Editorial

Editorial du n° 82

Michel Tozzi, rédacteur en chef

On voit se développer actuellement, dans les nouvelles pratiques philosophiques, en particulier dans l'enseignement primaire, un croisement fréquent entre pratiques artistiques et pratiques à visée philosophique, dont nous rendons compte à travers certains articles de ce numéro ("approche sensori-réflexive" selon Romain Jalabert).

Par ailleurs, émerge en Belgique, notamment avec l'équipe de PhiloCité et les didacticiens de la philosophie des universités de Liège, Bruxelles, Mons, une tentative intéressante de fonder la didactique de la philosophie sur la philosophie elle-même et non, ou pas seulement, en s'appuyant sur les sciences de l'éducation, ainsi que d'introduire l'histoire de la philosophie dans la philosophie avec les enfants. Il s'agit ici, dans la tradition des "exercices spirituels" (P. Hadot) de l'Antiquité, de "s'exercer en philosophie". D'où un dossier à cet effet dans ce nouveau numéro de Diotime.

Signalons enfin que le colloque international sur les Nouvelles Pratiques Philosophiques (NPP) se tiendra à la Faculté de Psychologie et des Sciences de l'Education de l'Université de Genève les samedi 23 et dimanche 24 novembre 2019. Nées dans des démocraties, ces NPP mettent au centre de leur pratique le dialogue, comme la démocratie a besoin de son côté de discussions dans l'espace public. Se pose alors la question de la relation entre les NPP et la démocratie.Or, philosophie et démocratie se sont rarement rencontrées dans l'histoire : par exemple Platon l'aristocrate plaidait pour un Philosophe-Roi dans la Cité, Aristote s'accommodait de l'esclavage, Hobbes ne voyait une coexistence apaisée entre les hommes que dans un régime autoritaire, Hegel admirait dans Napoléon l'Esprit absolu chevauchant l'Europe, et Heidegger était inscrit au parti nazi... D'autres philosophes (ceux des Lumières et nombre de philosophes contemporains) pensent au contraire que la philosophie a tout son rôle à jouer dans une démocratie, notamment pour la formation d'un citoyen éclairé. La philosophie avec les enfants ou dans la Cité (ex : cafés philo) s'empare souvent de cette perspective...
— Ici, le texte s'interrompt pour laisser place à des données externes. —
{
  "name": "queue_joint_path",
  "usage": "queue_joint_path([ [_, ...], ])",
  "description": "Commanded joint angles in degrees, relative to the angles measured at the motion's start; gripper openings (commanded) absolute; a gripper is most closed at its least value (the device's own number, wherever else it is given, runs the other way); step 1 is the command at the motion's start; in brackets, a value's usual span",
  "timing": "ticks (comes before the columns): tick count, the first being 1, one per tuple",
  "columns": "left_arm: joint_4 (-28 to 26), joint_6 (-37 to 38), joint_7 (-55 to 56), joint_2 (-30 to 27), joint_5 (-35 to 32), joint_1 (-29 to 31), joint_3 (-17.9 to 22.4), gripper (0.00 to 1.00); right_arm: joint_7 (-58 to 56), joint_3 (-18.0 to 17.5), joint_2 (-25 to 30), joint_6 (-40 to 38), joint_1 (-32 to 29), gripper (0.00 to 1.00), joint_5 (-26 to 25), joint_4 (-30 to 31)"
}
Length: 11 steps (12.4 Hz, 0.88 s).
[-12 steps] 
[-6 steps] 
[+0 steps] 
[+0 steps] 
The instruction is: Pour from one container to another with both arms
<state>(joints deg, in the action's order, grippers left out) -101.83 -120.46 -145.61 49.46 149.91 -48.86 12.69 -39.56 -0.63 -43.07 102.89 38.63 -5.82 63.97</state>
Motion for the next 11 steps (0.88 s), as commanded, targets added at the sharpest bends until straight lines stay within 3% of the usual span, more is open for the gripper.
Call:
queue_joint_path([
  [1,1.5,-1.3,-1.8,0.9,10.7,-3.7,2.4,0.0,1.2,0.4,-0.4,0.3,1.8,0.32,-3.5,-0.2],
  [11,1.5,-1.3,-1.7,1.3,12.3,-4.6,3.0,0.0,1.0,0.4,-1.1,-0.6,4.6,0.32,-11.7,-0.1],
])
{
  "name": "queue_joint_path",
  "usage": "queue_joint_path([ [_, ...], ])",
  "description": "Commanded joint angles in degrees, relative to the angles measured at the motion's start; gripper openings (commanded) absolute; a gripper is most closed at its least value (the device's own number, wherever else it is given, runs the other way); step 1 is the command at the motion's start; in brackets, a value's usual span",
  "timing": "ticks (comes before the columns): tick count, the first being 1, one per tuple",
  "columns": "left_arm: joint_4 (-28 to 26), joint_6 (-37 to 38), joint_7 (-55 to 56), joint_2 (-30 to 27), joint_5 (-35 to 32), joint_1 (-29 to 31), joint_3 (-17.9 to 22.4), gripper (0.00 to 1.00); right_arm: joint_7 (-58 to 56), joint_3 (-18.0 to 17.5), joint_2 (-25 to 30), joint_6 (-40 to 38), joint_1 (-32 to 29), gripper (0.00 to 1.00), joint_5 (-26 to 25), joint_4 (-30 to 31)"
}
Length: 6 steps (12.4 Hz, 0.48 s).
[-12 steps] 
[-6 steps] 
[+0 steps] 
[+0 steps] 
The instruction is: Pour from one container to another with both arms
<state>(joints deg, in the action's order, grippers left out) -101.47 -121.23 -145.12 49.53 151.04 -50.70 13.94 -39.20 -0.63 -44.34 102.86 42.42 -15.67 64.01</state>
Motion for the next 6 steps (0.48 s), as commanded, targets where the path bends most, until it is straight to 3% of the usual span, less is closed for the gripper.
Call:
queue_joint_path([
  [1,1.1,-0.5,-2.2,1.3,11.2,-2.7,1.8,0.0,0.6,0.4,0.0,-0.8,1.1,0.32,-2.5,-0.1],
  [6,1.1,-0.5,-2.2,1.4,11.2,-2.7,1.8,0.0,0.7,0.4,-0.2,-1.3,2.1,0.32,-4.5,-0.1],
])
Le colloque sur les NPP à Genève aura pour objectif de problématiser cette relation :

- NPP et démocratie entrent-elles dans leurs pratiques en tension, voire parfois en contradiction, par leurs fondements et leurs objectifs, leur rapport au pouvoir, à la parole et à la pensée, leurs régimes de vérité différents ?

- Ces tensions sont-elles ou non articulables en pratique? Si non pourquoi, si oui comment ? Pour certains, la philosophie ne doit pas être instrumentalisée par la démocratie et ses programmes de citoyenneté, et garder le vif de sa critique indépendante. Pour d'autres, il est souhaitable de la mettre en perspective démocratique, par exemple en rendant possible l'accession de tous au philosopher.

- Par leur pratique du dialogue et de la discussion, les NPP peuvent-elles ou non contribuer à l'éducation d'une citoyenneté réflexive ? Si non, pourquoi ? Si oui, à quelles conditions ?

- Par leur éthique communicationnelle, vont-elles ou non jusqu'à s'inscrire dans une éducation à la paix, par leur habitus de confrontation apaisée d'idées divergentes ?

- D'un autre côté, la démocratie peut-elle avoir des exigences propres sur les pratiques philosophiques ?

Ce questionnement sera travaillé par différents chantiers, qui croiseront aussi leurs regards sur la problématique : Philoécole, PhiloCité, PhiloPratiques et PhiloFormation.